Quebec’s health minister says getting COVID-19 booster shots should become “one of our habits.”

During a Thursday morning COVID-19 press conference, Christian Dubé said in French that getting boosted against coronavirus should become a way to “better live with the virus.”

The minister says the government currently doesn’t have any plans to implement new restrictions but reminds the public they need to “remain vigilant” against the virus.

“The situation is under control for the moment and our goal is to protect the most vulnerable,” said Dubé.

Dubé, alongside Quebec’s Director of Public Health Dr. Luc Boileau, said the province has entered the seventh wave of COVID-19 and that the best way to combat the virus is to get vaccinated and boosted.

“Everyone benefits from booster shots,” says Boileau in French. “People are 60 [years old] plus and got their initial booster in December, January, and February? Now is the time to get another booster.”

Boileau says additional shots helps to “limit the risk of serious infection” from COVID and says “it’s obvious” that vaccines work.

At the end of June, Canada’s vaccine advisory board recommended booster shots this fall for all citizens, in preparation for possible future waves of COVID-19 across the country.

The National Advisory Committee on Immunization (NACI) offered new guidance, saying provinces should offer booster shots to people who are at an increased risk of severe illness from COVID-19, regardless of the number of doses previously received.

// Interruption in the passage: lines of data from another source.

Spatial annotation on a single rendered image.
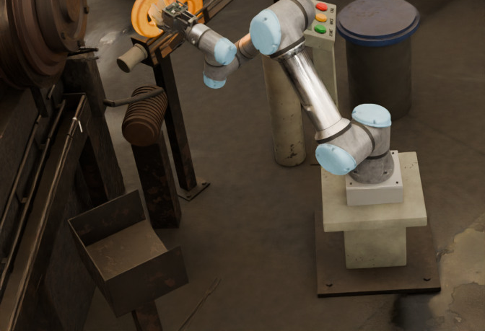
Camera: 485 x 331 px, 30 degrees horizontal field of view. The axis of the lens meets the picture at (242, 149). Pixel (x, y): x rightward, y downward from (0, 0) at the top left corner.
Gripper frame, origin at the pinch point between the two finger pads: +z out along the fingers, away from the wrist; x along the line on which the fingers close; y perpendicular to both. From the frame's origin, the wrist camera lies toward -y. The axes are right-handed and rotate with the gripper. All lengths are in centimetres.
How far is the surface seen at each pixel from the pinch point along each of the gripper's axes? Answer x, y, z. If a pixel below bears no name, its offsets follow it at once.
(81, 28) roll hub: 42, 27, -14
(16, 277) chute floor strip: 96, -7, -45
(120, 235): 70, -4, -57
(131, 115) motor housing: 23.6, -23.3, -14.3
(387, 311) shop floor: 9, -52, -115
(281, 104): -30, -40, -38
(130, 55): 13.5, -9.1, -4.2
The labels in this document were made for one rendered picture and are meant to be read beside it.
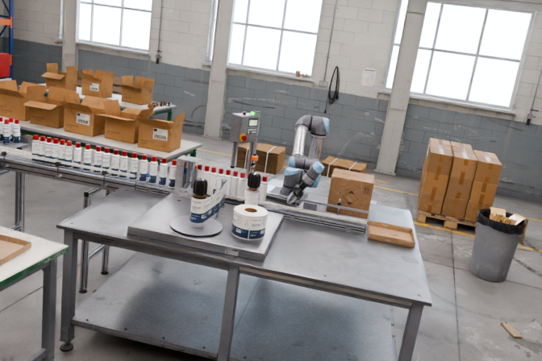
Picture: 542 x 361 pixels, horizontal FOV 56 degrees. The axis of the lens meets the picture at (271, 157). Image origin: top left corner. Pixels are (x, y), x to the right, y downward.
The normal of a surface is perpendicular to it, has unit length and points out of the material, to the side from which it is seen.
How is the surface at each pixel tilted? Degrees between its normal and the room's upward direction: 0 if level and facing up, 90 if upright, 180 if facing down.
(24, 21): 90
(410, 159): 90
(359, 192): 90
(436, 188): 92
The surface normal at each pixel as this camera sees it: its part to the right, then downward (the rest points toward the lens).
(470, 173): -0.26, 0.21
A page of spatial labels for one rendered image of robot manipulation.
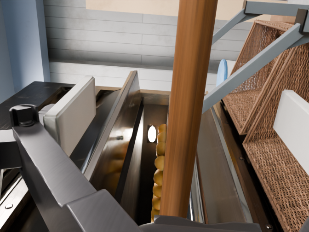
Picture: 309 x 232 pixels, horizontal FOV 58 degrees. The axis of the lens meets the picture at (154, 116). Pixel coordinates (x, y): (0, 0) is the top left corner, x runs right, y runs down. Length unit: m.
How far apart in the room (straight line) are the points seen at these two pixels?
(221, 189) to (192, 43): 0.82
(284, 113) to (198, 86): 0.07
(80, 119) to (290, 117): 0.13
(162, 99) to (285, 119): 1.65
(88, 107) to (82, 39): 3.89
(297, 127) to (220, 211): 0.77
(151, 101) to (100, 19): 2.31
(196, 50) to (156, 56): 3.70
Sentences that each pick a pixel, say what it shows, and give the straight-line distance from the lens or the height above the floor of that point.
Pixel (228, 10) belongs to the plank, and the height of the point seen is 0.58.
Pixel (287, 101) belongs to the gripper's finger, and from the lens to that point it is 0.20.
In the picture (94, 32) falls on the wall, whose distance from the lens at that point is 4.01.
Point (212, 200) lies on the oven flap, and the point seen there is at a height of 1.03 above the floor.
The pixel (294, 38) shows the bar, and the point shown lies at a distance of 0.65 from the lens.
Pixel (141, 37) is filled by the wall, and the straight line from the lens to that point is 3.90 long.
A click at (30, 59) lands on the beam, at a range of 3.80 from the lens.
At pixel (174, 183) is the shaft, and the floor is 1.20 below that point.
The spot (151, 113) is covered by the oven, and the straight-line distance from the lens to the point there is 1.87.
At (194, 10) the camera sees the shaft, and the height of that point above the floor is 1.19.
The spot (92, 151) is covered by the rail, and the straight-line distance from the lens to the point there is 0.91.
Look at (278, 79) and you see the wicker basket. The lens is 1.21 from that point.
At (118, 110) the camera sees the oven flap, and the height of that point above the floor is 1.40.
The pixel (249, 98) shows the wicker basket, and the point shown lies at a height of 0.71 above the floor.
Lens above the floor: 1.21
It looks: 2 degrees up
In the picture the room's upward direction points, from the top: 86 degrees counter-clockwise
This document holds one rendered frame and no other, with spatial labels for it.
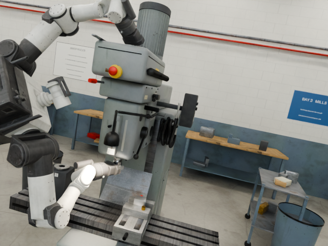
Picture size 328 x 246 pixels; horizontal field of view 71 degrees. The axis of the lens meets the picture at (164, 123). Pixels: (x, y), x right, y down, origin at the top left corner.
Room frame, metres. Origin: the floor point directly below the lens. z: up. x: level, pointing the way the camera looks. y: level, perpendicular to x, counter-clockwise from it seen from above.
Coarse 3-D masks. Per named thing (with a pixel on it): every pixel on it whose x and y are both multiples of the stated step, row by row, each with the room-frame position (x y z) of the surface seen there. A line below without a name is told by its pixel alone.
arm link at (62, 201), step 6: (66, 192) 0.95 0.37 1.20; (72, 192) 0.96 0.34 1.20; (78, 192) 0.98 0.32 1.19; (60, 198) 0.93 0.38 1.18; (66, 198) 0.92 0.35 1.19; (72, 198) 0.94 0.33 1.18; (60, 204) 0.90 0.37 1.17; (66, 204) 0.90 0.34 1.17; (72, 204) 0.93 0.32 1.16; (36, 222) 0.82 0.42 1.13; (42, 222) 0.81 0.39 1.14; (54, 228) 0.81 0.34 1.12
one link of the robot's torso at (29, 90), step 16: (0, 64) 0.80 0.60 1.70; (0, 80) 0.78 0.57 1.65; (16, 80) 0.85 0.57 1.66; (32, 80) 0.98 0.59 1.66; (0, 96) 0.75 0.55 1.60; (16, 96) 0.78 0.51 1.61; (32, 96) 0.91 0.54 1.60; (0, 112) 0.77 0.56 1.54; (16, 112) 0.80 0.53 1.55; (32, 112) 0.85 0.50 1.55; (0, 128) 0.79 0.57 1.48; (16, 128) 0.82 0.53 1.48; (32, 128) 0.86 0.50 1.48; (48, 128) 0.95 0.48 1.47; (0, 144) 0.92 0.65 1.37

“NACI recommends that all other individuals 12 to 64 years of age may be offered a fall COVID-19 booster dose,” says the board, regardless of the number of previous shots.

NACI is an external advisory body that provides the Public Health Agency of Canada (PHAC) with “independent, ongoing, and timely medical, scientific, and public health advice.”

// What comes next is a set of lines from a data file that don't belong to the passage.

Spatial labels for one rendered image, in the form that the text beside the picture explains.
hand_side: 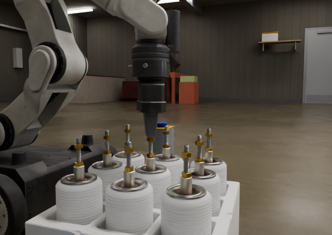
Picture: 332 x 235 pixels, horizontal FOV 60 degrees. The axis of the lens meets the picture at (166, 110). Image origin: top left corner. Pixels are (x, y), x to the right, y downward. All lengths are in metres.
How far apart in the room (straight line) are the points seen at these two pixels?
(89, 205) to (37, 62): 0.57
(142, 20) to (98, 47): 10.85
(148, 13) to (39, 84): 0.53
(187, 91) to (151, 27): 7.44
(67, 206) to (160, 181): 0.20
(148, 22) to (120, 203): 0.37
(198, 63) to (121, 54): 2.95
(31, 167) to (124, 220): 0.48
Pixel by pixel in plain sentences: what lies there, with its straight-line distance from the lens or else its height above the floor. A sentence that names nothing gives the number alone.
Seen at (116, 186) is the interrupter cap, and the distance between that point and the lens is 0.59.
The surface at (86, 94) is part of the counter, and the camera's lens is 8.59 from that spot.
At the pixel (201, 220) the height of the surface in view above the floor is 0.21.
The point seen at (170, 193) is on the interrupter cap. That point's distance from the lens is 0.55.
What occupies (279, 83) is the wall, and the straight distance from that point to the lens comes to 9.42.
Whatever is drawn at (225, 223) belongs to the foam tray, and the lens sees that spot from 0.62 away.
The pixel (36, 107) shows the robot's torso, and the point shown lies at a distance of 1.10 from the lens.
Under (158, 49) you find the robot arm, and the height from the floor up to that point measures 0.53.
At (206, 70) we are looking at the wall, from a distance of 9.68.
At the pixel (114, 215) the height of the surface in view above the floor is 0.21.
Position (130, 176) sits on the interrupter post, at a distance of 0.59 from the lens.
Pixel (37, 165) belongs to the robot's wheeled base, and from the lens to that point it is 1.01.
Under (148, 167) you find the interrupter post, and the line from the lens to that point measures 0.69.
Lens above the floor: 0.45
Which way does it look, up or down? 5 degrees down
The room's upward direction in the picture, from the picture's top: straight up
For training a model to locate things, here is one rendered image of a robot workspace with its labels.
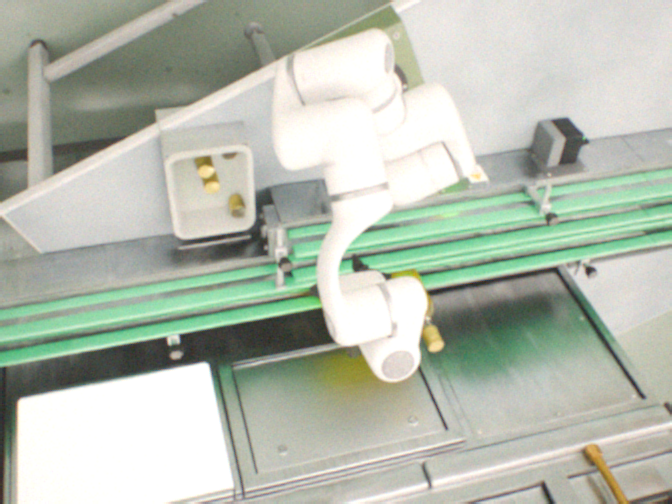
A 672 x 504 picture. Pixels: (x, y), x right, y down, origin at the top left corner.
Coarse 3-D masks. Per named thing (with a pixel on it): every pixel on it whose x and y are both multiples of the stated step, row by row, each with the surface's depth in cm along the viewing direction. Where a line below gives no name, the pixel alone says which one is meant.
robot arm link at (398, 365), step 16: (384, 288) 106; (400, 288) 106; (416, 288) 106; (400, 304) 105; (416, 304) 105; (400, 320) 105; (416, 320) 106; (400, 336) 108; (416, 336) 108; (368, 352) 110; (384, 352) 108; (400, 352) 108; (416, 352) 109; (384, 368) 109; (400, 368) 110
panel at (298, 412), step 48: (96, 384) 165; (240, 384) 167; (288, 384) 167; (336, 384) 168; (384, 384) 168; (432, 384) 168; (240, 432) 157; (288, 432) 159; (336, 432) 159; (384, 432) 160; (432, 432) 160; (240, 480) 151; (288, 480) 150
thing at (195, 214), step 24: (240, 144) 152; (168, 168) 150; (192, 168) 161; (216, 168) 163; (240, 168) 163; (168, 192) 155; (192, 192) 165; (240, 192) 168; (192, 216) 167; (216, 216) 168
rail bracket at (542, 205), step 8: (520, 184) 176; (528, 184) 175; (536, 184) 175; (528, 192) 175; (536, 192) 174; (544, 192) 168; (536, 200) 171; (544, 200) 170; (536, 208) 172; (544, 208) 170; (552, 216) 167; (552, 224) 168
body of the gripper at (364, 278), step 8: (360, 272) 128; (368, 272) 128; (376, 272) 128; (344, 280) 125; (352, 280) 125; (360, 280) 125; (368, 280) 125; (376, 280) 125; (384, 280) 126; (344, 288) 123; (352, 288) 123
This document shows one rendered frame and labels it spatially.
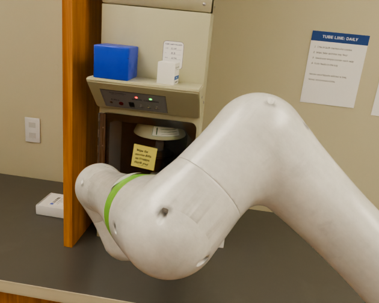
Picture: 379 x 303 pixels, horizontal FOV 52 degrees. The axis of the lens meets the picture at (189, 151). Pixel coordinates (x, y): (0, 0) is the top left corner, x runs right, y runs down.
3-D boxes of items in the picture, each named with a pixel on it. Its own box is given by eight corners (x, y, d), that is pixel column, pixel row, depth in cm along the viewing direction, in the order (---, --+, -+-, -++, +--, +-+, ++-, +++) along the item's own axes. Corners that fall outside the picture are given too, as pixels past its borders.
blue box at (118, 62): (104, 73, 118) (105, 42, 116) (136, 77, 117) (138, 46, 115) (92, 77, 109) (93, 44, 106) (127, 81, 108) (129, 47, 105)
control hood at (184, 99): (98, 104, 122) (99, 72, 119) (201, 116, 119) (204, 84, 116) (84, 112, 112) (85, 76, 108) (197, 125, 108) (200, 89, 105)
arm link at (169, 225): (260, 231, 46) (198, 156, 42) (186, 318, 42) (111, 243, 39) (195, 207, 63) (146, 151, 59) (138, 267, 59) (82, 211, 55)
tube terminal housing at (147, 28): (117, 205, 161) (126, 7, 137) (195, 217, 157) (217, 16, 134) (95, 235, 137) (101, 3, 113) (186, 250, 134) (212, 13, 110)
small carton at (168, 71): (161, 80, 115) (163, 60, 113) (178, 83, 114) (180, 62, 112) (156, 83, 110) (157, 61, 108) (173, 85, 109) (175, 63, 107)
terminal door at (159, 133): (98, 224, 135) (101, 111, 123) (185, 237, 132) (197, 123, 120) (97, 225, 134) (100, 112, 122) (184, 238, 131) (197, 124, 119)
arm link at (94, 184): (126, 264, 58) (187, 223, 62) (89, 198, 56) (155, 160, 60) (86, 218, 91) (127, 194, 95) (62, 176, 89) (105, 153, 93)
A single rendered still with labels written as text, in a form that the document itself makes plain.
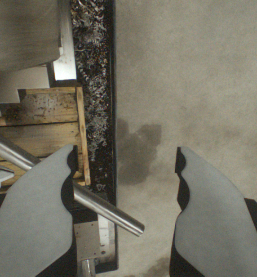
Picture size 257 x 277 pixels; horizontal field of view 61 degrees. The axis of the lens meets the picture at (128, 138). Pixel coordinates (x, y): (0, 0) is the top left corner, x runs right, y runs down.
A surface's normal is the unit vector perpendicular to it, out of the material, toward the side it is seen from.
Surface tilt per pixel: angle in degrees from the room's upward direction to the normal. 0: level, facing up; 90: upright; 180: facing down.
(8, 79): 2
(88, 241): 0
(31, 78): 2
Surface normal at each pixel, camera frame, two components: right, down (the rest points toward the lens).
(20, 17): 0.91, 0.20
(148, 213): 0.20, 0.46
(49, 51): 0.98, 0.10
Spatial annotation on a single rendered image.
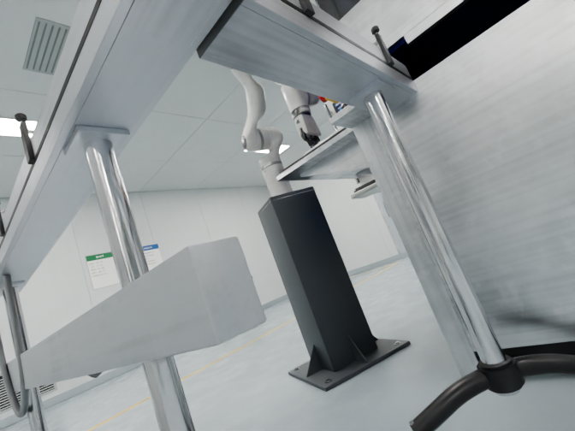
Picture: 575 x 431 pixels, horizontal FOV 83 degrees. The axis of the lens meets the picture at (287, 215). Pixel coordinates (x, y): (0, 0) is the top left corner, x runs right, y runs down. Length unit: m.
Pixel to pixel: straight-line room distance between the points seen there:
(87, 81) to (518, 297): 1.05
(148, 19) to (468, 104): 0.81
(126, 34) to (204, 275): 0.33
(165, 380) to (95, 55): 0.49
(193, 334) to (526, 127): 0.89
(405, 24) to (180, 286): 0.99
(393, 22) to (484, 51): 0.29
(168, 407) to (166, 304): 0.21
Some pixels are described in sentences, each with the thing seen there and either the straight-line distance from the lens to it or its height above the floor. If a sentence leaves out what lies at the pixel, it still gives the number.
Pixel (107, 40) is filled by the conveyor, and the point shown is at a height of 0.84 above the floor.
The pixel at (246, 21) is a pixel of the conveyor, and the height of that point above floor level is 0.84.
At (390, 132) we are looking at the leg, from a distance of 0.87.
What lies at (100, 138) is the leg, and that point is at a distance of 0.71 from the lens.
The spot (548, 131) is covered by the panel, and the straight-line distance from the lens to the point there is 1.02.
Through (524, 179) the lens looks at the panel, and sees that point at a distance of 1.01.
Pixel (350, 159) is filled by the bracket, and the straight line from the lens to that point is 1.28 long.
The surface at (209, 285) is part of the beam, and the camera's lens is 0.40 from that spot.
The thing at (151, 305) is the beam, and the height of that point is 0.50.
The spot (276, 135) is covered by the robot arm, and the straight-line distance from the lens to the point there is 1.82.
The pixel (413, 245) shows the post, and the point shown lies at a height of 0.43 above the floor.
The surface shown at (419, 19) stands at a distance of 1.16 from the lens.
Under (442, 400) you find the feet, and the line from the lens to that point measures 0.90.
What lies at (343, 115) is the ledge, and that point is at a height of 0.86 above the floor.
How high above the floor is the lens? 0.47
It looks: 10 degrees up
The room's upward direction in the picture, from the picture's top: 21 degrees counter-clockwise

The board continues to recommend boosters to adults in Indigenous, racialized, and marginalized communities across Canada, specifically where infection can have “disproportionate consequences.”

NACI says that while cases, deaths, and hospitalizations are declining in Canada, the “likelihood, timing, and severity of a future wave of COVID-19 is uncertain.”

NACI says it is possible that “consistent with other respiratory viruses, incidence of COVID-19 will increase in the later fall and winter seasons thus posing a risk for individuals/communities and increasing pressure on health systems.”